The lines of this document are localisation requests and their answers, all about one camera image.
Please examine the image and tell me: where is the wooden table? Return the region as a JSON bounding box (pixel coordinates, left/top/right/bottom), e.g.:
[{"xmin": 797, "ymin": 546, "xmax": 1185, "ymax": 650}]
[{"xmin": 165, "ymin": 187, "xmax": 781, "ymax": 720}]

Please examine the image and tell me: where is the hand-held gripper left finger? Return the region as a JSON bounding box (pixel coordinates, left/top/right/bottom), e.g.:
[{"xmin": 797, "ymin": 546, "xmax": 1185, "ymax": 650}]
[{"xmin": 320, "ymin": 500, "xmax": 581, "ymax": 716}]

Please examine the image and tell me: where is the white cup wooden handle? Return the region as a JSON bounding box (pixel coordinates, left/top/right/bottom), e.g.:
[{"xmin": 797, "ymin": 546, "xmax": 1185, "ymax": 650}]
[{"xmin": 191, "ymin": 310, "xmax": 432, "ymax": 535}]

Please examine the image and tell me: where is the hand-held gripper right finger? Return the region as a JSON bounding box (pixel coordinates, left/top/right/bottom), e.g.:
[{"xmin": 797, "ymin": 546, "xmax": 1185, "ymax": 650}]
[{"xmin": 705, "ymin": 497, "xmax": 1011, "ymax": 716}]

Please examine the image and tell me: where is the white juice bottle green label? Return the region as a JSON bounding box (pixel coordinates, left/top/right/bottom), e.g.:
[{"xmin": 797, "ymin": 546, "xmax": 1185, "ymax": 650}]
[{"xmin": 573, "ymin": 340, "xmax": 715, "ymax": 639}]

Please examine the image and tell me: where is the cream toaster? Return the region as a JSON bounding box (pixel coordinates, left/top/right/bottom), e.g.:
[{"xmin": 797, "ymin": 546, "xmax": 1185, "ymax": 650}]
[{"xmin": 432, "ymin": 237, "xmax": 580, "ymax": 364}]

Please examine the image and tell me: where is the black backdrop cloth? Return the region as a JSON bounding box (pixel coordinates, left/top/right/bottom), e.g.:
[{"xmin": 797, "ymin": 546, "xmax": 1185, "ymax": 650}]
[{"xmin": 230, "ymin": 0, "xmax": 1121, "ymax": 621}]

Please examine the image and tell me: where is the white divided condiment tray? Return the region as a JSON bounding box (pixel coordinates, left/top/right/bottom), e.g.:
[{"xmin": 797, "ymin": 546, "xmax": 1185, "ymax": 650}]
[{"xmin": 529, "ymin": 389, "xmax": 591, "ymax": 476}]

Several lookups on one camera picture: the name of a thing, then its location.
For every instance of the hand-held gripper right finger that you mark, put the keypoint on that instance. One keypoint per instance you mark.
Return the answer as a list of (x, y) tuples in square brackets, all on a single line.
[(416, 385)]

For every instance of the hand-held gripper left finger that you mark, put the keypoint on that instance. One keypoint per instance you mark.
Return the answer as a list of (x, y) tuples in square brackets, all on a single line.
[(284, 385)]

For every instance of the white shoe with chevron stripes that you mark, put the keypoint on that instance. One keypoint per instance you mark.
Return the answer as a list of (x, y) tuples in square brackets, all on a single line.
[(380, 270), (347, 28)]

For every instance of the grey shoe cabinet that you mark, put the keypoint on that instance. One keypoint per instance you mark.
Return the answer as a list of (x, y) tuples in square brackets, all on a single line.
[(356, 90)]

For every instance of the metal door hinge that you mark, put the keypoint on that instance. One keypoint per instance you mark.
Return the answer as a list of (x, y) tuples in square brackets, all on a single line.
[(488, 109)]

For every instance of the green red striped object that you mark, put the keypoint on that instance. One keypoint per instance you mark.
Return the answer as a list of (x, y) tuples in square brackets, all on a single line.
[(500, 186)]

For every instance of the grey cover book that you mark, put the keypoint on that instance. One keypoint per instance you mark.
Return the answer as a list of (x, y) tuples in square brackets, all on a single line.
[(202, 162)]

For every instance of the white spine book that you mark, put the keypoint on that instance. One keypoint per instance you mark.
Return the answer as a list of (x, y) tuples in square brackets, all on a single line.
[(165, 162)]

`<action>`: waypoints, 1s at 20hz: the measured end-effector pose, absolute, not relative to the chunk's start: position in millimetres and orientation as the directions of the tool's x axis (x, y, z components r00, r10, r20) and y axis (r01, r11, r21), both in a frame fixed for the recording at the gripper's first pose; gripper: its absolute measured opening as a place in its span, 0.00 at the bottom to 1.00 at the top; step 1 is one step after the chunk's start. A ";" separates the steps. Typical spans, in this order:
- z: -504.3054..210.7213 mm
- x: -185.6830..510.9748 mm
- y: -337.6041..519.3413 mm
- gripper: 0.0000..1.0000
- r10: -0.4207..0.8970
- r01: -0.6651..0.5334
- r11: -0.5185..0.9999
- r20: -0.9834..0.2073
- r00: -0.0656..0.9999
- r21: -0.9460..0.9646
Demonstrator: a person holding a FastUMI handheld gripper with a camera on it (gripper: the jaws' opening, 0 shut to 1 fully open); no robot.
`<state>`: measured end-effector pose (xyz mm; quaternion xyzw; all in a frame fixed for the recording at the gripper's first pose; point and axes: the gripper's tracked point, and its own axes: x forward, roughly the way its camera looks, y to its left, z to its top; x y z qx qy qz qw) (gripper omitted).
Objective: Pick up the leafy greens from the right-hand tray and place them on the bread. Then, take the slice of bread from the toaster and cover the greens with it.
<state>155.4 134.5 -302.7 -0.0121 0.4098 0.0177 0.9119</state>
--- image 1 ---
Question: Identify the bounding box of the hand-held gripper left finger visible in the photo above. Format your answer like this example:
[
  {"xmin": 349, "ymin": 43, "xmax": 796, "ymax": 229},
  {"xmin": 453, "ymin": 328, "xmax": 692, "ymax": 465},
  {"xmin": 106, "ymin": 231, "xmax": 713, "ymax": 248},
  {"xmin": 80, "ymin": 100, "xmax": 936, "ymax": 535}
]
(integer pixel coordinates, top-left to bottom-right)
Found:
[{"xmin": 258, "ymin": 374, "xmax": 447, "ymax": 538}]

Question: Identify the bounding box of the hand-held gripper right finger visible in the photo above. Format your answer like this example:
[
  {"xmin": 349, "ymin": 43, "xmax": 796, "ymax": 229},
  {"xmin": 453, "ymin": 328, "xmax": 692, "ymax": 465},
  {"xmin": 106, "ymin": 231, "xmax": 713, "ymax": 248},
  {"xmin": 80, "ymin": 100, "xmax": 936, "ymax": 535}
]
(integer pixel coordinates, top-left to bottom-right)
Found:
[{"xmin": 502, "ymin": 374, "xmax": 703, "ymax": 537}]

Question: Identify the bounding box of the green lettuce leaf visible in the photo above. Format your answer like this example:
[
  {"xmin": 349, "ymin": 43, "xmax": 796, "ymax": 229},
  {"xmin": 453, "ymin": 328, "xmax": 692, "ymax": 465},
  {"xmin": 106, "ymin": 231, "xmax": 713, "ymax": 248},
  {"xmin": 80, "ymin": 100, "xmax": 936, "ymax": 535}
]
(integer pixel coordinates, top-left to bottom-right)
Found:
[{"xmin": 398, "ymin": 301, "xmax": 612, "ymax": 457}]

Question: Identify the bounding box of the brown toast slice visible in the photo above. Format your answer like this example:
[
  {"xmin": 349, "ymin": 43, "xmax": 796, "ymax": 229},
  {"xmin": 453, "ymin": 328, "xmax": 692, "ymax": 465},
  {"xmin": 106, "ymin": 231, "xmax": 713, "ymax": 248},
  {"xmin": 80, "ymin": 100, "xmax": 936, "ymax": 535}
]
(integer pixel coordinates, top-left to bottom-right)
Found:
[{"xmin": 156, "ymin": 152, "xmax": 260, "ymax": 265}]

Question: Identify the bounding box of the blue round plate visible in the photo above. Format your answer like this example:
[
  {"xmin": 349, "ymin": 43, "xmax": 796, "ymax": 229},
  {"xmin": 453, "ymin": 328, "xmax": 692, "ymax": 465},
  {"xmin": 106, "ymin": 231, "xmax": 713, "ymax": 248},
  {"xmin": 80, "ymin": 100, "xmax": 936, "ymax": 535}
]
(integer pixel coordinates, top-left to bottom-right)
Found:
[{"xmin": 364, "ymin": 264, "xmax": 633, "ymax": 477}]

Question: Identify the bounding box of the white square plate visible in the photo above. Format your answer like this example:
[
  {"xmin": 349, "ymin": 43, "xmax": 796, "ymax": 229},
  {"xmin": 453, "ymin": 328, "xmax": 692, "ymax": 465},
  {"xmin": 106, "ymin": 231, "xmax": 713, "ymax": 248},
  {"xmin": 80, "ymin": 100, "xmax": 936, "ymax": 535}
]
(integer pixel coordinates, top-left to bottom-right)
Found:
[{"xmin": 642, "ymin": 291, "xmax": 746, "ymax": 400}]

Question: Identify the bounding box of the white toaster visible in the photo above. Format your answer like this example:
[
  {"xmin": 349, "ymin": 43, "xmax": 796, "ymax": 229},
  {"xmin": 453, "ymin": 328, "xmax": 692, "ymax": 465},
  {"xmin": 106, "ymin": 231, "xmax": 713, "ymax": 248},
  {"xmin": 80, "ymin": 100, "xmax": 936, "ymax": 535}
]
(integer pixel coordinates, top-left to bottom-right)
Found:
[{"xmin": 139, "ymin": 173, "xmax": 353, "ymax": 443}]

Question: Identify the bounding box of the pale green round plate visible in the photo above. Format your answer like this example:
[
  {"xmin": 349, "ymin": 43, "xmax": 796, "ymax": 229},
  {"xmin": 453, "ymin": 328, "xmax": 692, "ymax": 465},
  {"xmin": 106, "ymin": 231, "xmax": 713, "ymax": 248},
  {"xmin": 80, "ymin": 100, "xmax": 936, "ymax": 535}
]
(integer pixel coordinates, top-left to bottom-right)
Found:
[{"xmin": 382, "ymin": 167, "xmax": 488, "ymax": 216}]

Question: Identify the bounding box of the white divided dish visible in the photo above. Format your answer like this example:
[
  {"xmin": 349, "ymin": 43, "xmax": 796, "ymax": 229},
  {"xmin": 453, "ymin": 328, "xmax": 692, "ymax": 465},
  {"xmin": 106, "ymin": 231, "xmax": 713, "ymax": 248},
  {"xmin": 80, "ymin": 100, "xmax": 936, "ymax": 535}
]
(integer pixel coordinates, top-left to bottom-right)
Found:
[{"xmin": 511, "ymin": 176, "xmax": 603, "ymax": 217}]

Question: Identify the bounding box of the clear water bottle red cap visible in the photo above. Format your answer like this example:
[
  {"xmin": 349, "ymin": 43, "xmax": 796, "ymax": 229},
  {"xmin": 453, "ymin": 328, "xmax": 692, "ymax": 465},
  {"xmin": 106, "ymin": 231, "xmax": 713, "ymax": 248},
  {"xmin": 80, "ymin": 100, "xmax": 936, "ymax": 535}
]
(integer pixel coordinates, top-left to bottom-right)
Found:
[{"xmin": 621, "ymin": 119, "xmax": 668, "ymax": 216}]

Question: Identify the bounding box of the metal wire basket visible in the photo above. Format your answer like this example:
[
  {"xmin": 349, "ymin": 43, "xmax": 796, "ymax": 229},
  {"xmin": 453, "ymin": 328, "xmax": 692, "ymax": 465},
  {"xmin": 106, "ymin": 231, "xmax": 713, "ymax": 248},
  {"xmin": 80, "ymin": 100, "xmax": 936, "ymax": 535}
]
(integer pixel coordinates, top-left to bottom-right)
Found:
+++++
Problem statement:
Search the records above for the string "bottle". Copy every line that contains it.

Output of the task:
Please examine the image and tell me: where is the white juice bottle green label? Return the region as a JSON bounding box (pixel coordinates, left/top/right/bottom), e.g.:
Question: Identify the bounding box of the clear water bottle red cap visible in the photo above. Format your answer like this example:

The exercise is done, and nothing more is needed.